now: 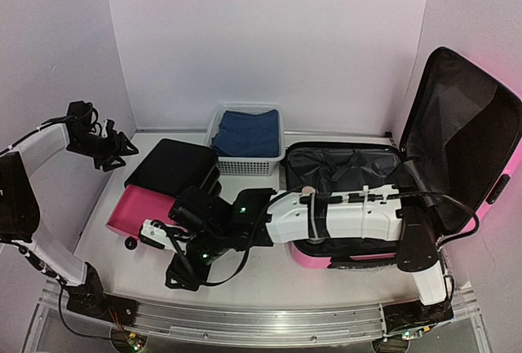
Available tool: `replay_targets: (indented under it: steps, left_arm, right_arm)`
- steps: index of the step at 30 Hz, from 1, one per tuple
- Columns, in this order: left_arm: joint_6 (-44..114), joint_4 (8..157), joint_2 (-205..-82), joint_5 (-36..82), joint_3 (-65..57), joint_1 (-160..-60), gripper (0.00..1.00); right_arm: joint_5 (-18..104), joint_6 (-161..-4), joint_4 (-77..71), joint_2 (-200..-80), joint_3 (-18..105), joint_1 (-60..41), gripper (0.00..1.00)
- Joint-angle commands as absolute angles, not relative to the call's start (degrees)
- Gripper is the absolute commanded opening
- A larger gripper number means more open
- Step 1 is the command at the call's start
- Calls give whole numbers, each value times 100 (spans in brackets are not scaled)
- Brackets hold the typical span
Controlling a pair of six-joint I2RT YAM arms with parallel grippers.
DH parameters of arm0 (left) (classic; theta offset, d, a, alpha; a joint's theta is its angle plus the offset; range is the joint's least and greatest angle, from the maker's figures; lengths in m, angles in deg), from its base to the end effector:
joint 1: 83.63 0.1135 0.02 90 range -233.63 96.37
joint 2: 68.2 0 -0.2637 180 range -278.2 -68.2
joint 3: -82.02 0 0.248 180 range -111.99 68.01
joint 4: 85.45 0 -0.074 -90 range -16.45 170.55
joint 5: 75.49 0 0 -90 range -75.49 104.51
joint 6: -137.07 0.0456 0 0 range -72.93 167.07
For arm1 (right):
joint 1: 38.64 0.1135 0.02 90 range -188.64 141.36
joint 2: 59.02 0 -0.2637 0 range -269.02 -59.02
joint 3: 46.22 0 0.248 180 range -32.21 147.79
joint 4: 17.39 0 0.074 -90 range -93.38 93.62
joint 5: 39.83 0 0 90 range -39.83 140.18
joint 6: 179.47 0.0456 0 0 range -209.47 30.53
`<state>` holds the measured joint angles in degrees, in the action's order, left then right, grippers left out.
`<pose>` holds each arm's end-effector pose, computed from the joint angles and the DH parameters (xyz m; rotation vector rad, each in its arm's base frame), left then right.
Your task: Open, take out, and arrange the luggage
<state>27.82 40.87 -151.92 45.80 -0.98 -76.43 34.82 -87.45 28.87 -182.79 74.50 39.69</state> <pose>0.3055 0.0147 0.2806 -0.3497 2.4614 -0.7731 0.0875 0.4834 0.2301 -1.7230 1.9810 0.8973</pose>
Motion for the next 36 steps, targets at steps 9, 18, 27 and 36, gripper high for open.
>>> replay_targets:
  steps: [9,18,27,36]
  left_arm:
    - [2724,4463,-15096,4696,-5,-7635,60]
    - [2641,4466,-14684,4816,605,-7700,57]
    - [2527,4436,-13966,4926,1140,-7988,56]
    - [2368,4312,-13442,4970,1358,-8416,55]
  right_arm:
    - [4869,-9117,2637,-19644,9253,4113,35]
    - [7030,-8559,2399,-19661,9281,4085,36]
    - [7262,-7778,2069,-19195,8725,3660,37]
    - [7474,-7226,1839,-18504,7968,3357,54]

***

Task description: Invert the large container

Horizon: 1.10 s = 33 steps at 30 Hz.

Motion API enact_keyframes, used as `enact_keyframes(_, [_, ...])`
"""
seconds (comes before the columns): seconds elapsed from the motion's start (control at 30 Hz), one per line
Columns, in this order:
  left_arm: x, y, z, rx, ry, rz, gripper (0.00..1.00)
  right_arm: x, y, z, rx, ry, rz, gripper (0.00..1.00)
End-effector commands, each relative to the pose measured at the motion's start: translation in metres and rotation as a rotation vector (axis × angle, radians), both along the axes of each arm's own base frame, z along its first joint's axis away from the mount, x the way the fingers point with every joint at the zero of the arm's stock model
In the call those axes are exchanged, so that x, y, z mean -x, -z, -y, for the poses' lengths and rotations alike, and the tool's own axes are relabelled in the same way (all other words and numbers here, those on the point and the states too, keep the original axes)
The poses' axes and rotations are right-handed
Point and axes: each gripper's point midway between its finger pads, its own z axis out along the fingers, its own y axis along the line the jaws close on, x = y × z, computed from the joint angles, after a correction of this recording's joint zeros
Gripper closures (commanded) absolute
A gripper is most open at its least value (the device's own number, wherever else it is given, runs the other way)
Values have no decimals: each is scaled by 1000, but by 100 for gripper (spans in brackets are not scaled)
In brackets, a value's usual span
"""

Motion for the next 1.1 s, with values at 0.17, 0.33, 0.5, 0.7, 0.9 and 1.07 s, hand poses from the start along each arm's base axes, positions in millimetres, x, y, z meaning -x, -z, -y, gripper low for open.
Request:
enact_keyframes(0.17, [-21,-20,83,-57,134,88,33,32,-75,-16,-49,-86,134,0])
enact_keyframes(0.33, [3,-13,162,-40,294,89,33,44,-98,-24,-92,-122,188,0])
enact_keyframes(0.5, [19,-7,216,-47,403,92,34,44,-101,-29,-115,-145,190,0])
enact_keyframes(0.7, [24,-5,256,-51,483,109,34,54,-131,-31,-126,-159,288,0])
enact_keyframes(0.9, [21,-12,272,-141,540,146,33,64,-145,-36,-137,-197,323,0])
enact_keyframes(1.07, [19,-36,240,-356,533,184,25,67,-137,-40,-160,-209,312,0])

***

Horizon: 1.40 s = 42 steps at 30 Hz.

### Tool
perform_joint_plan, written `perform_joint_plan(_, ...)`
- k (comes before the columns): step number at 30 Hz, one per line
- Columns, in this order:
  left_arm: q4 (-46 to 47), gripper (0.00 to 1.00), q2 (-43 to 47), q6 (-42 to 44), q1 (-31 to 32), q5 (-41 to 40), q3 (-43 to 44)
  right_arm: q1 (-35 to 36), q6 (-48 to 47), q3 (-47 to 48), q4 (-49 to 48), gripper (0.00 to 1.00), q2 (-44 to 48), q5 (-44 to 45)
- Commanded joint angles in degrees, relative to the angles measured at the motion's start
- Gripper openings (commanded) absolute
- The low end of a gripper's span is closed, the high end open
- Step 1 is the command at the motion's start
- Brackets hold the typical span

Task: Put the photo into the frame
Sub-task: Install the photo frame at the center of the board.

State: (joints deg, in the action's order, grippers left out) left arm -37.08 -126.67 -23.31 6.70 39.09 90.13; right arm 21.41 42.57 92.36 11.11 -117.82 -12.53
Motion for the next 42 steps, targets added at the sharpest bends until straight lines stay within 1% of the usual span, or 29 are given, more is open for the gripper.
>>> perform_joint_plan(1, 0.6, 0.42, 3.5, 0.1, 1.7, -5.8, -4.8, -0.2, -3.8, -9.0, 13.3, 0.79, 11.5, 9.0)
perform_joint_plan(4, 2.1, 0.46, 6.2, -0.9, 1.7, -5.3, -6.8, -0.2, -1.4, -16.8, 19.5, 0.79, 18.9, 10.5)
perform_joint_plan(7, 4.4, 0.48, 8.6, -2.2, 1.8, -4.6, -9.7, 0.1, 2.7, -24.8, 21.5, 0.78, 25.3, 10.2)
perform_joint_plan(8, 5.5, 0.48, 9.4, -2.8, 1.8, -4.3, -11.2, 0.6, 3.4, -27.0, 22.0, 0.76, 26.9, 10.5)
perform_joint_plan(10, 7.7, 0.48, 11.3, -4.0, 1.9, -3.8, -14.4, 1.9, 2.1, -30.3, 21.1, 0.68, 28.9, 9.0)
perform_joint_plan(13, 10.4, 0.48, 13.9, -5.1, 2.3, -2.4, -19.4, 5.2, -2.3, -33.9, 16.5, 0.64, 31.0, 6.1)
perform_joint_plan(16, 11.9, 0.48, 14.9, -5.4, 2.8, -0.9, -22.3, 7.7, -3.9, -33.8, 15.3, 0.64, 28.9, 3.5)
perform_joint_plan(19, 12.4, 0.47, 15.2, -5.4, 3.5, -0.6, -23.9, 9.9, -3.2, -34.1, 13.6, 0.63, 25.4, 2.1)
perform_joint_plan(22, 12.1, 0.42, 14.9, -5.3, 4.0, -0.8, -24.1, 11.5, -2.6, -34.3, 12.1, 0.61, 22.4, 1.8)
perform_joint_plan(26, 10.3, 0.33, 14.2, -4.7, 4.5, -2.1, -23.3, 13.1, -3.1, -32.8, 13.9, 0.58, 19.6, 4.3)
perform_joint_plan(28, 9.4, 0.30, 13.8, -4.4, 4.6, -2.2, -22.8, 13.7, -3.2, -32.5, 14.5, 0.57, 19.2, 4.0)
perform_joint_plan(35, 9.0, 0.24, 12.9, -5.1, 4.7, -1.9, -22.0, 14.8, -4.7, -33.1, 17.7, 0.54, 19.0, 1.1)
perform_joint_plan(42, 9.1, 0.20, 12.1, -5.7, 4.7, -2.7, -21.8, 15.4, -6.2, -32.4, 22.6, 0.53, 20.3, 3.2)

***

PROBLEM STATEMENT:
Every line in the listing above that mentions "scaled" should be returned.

SOLVED EXERCISE:
- Calls give whole numbers, each value times 100 (spans in brackets are not scaled)
Values have no decimals: each is scaled by 1000, but by 100 for gripper (spans in brackets are not scaled)

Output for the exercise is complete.